§ What the task requires
Write out the listing from the line with "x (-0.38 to" to the line with "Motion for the", both lines included, exactly and nothing beyond. Leave pictures out.

§ Dataset section
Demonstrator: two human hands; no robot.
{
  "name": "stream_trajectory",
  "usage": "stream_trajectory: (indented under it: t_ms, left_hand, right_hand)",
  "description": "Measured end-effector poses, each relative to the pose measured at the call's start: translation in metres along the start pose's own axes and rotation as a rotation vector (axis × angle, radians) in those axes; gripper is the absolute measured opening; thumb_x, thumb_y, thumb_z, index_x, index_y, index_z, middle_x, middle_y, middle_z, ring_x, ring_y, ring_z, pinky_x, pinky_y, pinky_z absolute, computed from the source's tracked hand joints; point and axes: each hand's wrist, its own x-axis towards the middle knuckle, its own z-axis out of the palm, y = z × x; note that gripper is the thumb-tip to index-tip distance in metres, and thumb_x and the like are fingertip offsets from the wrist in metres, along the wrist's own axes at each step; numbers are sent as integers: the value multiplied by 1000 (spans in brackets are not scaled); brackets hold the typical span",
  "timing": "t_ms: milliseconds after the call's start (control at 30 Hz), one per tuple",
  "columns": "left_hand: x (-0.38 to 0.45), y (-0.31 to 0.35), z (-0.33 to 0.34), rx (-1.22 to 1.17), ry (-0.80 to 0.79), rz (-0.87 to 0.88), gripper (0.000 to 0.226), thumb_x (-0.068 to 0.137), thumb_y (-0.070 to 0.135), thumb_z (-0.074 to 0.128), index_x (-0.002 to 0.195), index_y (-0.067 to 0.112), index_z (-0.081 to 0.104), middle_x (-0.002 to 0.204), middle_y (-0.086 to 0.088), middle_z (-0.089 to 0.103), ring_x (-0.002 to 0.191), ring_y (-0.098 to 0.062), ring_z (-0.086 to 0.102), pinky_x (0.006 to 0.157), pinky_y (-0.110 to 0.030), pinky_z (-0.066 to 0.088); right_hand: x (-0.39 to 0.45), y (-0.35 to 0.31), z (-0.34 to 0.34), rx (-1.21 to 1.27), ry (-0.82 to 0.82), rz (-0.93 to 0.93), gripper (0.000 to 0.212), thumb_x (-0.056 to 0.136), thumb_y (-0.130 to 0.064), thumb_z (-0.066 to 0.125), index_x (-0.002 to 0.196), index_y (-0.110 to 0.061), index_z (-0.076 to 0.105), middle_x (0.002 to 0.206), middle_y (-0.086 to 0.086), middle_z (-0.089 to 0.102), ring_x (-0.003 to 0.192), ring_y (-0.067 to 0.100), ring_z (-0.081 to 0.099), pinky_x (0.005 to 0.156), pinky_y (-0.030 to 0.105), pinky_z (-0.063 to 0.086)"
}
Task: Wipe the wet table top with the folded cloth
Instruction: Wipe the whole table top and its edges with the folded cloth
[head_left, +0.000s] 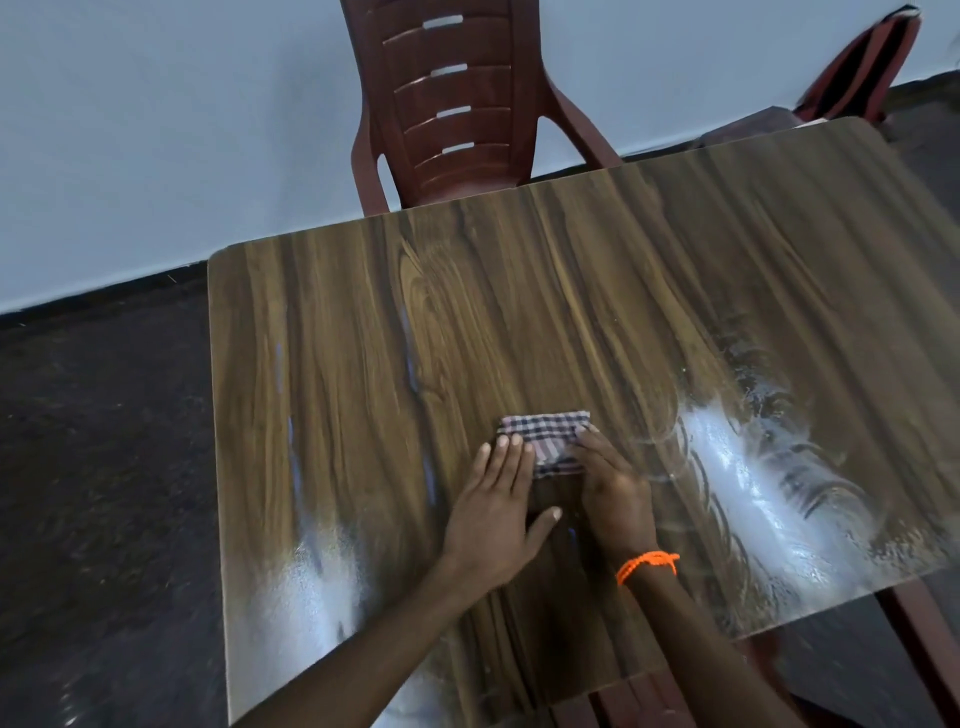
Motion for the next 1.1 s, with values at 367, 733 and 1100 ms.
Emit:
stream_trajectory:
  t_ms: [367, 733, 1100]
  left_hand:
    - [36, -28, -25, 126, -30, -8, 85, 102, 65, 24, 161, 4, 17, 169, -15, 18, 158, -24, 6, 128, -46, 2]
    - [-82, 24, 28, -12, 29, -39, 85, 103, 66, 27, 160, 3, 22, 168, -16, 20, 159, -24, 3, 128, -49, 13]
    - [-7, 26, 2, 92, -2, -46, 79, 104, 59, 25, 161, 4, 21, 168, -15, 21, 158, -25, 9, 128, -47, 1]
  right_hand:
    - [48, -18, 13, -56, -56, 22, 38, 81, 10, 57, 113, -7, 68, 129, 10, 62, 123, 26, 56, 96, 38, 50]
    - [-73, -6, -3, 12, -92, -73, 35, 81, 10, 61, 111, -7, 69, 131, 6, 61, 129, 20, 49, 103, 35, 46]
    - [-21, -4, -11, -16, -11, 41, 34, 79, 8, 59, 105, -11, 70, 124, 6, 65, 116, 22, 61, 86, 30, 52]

§ Your solution
  "columns": "left_hand: x (-0.38 to 0.45), y (-0.31 to 0.35), z (-0.33 to 0.34), rx (-1.22 to 1.17), ry (-0.80 to 0.79), rz (-0.87 to 0.88), gripper (0.000 to 0.226), thumb_x (-0.068 to 0.137), thumb_y (-0.070 to 0.135), thumb_z (-0.074 to 0.128), index_x (-0.002 to 0.195), index_y (-0.067 to 0.112), index_z (-0.081 to 0.104), middle_x (-0.002 to 0.204), middle_y (-0.086 to 0.088), middle_z (-0.089 to 0.103), ring_x (-0.002 to 0.191), ring_y (-0.098 to 0.062), ring_z (-0.086 to 0.102), pinky_x (0.006 to 0.157), pinky_y (-0.110 to 0.030), pinky_z (-0.066 to 0.088); right_hand: x (-0.39 to 0.45), y (-0.35 to 0.31), z (-0.34 to 0.34), rx (-1.21 to 1.27), ry (-0.82 to 0.82), rz (-0.93 to 0.93), gripper (0.000 to 0.212), thumb_x (-0.056 to 0.136), thumb_y (-0.130 to 0.064), thumb_z (-0.066 to 0.125), index_x (-0.002 to 0.196), index_y (-0.110 to 0.061), index_z (-0.076 to 0.105), middle_x (0.002 to 0.206), middle_y (-0.086 to 0.086), middle_z (-0.089 to 0.102), ring_x (-0.003 to 0.192), ring_y (-0.067 to 0.100), ring_z (-0.081 to 0.099), pinky_x (0.005 to 0.156), pinky_y (-0.030 to 0.105), pinky_z (-0.063 to 0.086)"
}
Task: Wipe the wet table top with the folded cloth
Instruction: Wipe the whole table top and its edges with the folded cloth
[head_left, +0.000s] 
Motion for the next 1.1 s, with values at 367, 733 and 1100 ms.

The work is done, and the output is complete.